◆ **Activity**: For each line of the data below that holds "spot", copy the line.

___ Provided data

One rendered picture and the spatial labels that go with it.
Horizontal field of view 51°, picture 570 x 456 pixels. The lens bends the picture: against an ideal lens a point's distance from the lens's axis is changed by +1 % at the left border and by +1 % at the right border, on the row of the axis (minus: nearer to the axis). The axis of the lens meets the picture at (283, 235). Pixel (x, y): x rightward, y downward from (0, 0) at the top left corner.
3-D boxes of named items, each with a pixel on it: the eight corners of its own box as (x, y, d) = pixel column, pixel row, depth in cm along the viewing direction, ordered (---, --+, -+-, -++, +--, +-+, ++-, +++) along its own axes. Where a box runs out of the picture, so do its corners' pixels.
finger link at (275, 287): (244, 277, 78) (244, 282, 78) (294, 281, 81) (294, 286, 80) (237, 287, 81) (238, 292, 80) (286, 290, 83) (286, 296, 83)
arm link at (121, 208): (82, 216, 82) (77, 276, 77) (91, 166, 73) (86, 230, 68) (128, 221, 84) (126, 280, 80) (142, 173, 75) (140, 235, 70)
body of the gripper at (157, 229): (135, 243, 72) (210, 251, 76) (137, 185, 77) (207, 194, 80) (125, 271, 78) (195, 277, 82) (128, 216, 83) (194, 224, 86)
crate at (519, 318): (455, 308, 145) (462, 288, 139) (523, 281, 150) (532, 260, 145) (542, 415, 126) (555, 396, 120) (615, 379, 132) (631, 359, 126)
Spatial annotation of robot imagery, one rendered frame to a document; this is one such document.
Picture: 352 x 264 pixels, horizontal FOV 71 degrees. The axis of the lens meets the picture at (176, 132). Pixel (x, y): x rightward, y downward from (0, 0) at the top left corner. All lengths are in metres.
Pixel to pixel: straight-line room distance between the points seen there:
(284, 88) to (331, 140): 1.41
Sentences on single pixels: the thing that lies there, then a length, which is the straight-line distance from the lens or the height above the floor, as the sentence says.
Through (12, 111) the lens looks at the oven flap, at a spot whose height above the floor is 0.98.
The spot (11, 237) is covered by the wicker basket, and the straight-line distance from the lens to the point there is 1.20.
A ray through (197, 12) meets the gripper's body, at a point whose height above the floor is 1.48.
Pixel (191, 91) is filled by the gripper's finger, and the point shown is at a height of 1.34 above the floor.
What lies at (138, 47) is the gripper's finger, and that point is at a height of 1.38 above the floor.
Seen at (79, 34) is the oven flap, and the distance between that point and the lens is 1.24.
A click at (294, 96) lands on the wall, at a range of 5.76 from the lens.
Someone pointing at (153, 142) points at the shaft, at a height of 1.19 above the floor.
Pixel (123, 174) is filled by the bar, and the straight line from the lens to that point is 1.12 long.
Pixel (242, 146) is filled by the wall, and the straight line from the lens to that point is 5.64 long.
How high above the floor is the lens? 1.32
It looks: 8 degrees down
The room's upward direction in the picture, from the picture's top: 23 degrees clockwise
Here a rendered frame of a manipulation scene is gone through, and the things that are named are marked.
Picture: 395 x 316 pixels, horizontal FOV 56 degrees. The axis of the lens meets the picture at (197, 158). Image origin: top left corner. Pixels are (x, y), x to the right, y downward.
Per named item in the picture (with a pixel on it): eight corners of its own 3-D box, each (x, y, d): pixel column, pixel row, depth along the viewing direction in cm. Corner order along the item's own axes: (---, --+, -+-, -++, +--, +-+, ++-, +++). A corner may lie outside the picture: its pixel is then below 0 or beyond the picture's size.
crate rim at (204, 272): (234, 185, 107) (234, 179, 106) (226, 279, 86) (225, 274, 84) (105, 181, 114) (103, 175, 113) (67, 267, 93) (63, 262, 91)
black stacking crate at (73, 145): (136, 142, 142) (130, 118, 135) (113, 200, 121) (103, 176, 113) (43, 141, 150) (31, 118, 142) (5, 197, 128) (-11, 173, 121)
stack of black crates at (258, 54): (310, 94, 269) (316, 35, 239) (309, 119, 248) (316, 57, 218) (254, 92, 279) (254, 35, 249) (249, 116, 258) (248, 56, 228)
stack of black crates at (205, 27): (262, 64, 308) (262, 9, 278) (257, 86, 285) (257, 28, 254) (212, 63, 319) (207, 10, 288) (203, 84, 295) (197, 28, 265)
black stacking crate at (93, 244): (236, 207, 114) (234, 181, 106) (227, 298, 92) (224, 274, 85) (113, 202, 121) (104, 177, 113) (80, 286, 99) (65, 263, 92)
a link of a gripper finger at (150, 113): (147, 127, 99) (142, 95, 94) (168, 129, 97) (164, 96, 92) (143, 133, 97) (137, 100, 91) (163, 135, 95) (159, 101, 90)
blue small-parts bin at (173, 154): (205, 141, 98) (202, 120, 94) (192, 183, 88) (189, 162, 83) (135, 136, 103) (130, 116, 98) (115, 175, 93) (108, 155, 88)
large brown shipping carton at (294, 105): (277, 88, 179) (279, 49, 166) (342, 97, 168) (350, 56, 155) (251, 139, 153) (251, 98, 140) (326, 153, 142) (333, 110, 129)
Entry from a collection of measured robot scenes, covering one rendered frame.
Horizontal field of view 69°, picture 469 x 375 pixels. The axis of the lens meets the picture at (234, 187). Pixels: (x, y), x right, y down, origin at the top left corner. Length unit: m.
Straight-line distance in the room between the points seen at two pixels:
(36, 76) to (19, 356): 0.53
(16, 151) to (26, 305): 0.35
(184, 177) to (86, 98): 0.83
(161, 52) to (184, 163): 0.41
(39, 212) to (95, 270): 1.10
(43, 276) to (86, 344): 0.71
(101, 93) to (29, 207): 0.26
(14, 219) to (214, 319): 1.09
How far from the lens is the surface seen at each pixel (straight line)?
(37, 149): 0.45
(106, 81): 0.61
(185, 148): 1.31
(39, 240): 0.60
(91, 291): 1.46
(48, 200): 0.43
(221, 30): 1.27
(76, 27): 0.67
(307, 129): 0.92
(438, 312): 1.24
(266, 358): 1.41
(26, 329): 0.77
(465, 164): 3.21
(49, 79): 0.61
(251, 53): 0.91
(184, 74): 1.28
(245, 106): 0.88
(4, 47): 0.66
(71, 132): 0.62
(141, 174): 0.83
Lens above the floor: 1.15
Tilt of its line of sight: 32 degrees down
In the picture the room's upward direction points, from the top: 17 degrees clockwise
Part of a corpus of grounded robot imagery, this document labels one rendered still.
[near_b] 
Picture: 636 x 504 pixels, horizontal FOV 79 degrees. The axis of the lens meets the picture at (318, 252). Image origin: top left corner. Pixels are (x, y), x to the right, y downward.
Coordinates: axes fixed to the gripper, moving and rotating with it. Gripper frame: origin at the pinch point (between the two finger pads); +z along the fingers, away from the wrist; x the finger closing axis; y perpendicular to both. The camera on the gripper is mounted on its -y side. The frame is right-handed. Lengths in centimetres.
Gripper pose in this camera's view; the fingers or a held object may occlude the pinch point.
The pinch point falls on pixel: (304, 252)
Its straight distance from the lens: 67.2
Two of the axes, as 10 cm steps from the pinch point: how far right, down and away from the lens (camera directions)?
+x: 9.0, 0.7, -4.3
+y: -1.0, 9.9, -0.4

______

◆ **Output below**:
Through (12, 111) the lens looks at the oven flap, at a spot whose height above the floor is 0.98.
The spot (11, 237) is covered by the wicker basket, and the straight-line distance from the lens to the point there is 1.20.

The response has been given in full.